Case Reports in Cardiology

Case Reports in Cardiology / 2018 / Article

Case Report | Open Access

Volume 2018 |Article ID 5243419 | 4 pages | https://doi.org/10.1155/2018/5243419

Stress-Induced Cardiomyopathy: As a Diagnosis That Is Time Sensitive and Anticipative in Certain Individuals

Academic Editor: Adam Torbicki
Received05 Sep 2018
Accepted26 Nov 2018
Published05 Dec 2018

Abstract

Stress-induced cardiomyopathy, also known as Takotsubo cardiomyopathy, presents as an acute coronary syndrome. However, the physiology and pathogenesis are different. It is imperative to treat stress-induced cardiomyopathy as an acute coronary syndrome, and once diagnosed, it is imperative to assess and treat heart failure and wait for the impaired myocardial energetics to resolve. At times, the myocardial recuperation is quick that we miss the diagnosis of Takotsubo cardiomyopathy.

1. Introduction

Takotsubo is a rare stress-induced cardiomyopathy that mimics a myocardial infarction but is characterized by the absence of any coronary artery occlusion. Most patients present with the typical systolic apical ballooning, particularly of the left ventricle (LV). The very first case was described in the 1990s in Japan and today occurs in 1-2% of troponin-positive acute coronary syndromes or ST-segment elevation myocardial infarctions [13]. We describe a case of Takotsubo cardiomyopathy with an improvement in her ejection fraction in a few weeks.

2. Case Report

A 74- year -old female with a past medical history of asthma and hypertension presented to the Emergency Department with typical anginal chest pain, 10/10 in severity, midsternal, pressure like “someone sitting on my chest”, radiating to the left arm, and associated with an episode of vomiting five hours prior to arrival. She also reported several similar prior episodes with exertion that lasted for a few minutes, over the last four months but were less intense. She stated that she started to have the pain upon hearing about her granddaughter’s diagnosis of cancer.

Her cardiac history was significant for an episode of similar chest pain approximately fifteen years ago. She had a coronary angiogram done which revealed normal coronaries. She also had episodes of chest pain five years ago and had an abnormal nuclear stress test followed by a coronary angiogram, which showed normal coronaries as well. On both these occasions, the patient was supposedly told she had a “temporary” disease.

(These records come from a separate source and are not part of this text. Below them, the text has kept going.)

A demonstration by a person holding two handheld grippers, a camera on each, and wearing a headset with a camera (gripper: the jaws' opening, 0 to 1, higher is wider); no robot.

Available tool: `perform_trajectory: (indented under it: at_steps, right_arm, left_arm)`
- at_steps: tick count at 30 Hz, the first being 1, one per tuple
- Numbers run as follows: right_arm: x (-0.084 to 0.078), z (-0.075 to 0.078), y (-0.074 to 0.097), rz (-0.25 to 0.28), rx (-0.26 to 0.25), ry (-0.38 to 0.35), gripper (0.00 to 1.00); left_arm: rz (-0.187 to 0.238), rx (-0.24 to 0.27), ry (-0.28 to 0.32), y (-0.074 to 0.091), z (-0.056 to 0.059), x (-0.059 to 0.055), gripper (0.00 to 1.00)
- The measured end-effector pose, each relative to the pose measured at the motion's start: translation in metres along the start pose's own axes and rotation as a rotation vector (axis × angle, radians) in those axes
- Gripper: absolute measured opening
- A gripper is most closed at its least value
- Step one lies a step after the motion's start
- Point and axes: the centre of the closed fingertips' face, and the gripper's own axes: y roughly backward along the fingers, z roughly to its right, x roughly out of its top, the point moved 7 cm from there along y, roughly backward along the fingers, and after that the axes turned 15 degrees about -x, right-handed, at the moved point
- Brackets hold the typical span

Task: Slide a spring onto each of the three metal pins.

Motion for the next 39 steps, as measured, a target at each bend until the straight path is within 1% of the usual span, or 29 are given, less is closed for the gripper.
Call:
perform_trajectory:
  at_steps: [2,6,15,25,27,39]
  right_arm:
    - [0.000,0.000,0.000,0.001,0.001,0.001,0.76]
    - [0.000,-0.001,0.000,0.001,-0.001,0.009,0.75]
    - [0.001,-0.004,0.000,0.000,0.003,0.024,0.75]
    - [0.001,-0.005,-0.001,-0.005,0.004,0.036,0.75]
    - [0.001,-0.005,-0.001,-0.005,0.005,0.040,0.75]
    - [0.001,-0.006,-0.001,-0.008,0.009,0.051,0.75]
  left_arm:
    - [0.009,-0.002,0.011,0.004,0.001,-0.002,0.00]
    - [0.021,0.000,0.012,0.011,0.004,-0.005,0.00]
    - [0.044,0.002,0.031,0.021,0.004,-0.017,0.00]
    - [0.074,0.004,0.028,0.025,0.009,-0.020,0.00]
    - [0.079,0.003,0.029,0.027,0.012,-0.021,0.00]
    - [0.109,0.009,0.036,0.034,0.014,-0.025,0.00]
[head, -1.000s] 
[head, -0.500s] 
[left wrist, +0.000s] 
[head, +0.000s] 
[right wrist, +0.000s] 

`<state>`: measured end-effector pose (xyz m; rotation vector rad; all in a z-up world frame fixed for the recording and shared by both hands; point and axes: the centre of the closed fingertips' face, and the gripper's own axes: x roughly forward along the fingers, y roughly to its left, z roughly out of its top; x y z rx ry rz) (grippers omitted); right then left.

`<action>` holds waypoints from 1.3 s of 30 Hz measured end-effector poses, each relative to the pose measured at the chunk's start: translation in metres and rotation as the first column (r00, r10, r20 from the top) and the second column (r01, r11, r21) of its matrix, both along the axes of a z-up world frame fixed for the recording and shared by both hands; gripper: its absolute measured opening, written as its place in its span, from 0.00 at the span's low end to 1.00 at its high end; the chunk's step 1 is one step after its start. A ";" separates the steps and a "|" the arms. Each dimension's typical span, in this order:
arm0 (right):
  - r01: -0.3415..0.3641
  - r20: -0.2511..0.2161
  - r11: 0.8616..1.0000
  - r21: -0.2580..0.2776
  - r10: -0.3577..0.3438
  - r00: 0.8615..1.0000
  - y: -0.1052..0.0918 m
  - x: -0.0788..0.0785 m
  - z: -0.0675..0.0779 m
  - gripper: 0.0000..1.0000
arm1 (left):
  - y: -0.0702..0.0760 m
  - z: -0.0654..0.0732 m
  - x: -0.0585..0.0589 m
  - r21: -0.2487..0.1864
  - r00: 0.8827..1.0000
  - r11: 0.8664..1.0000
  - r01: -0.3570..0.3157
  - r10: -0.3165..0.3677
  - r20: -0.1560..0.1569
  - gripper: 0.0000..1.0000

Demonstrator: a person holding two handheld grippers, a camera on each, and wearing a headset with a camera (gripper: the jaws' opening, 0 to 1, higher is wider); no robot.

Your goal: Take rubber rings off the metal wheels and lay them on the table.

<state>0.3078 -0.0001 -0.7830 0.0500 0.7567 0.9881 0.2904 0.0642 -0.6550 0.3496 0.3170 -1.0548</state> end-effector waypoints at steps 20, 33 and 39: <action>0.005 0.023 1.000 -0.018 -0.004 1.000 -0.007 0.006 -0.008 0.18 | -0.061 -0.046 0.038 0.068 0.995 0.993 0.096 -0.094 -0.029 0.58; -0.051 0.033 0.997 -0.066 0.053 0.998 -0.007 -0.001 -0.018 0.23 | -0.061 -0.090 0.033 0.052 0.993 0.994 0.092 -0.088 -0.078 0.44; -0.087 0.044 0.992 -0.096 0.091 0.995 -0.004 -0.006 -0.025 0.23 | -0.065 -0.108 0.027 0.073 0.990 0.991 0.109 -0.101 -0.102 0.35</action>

On admission, physical examination revealed an elderly woman in moderate distress due to pain with a blood pressure of 146/79 mmHg. Other vital signs were within the normal limit. Physical exam was also remarkable for bilateral basal crackles. Remainder of the physical exam was normal. Electrocardiogram (EKG) initially showed T wave inversions in leads I and aVL (Figure 1) when compared to her EKG a year ago (Figure 2). There were no ST elevations. A repeat EKG showed dynamic T wave changes with new T wave inversions in all the lateral leads (Figure 3). Chest X-ray (CXR) showed cardiomegaly, central pulmonary vascular prominence, and mild atelectasis over the lung bases (Figure 4). Labs including complete blood count and comprehensive metabolic panel were within normal limits. Troponin initially was 2.68 and peaked at 16.08. At admission, she received loading doses of dual antiplatelet therapy and was placed on a heparin drip for a non-ST elevation myocardial infarction (NSTEMI). On risk stratification, she had a total InterTAK diagnostic score of 61 points, which made her have a 58.6% chance of having Takotsubo cardiomyopathy.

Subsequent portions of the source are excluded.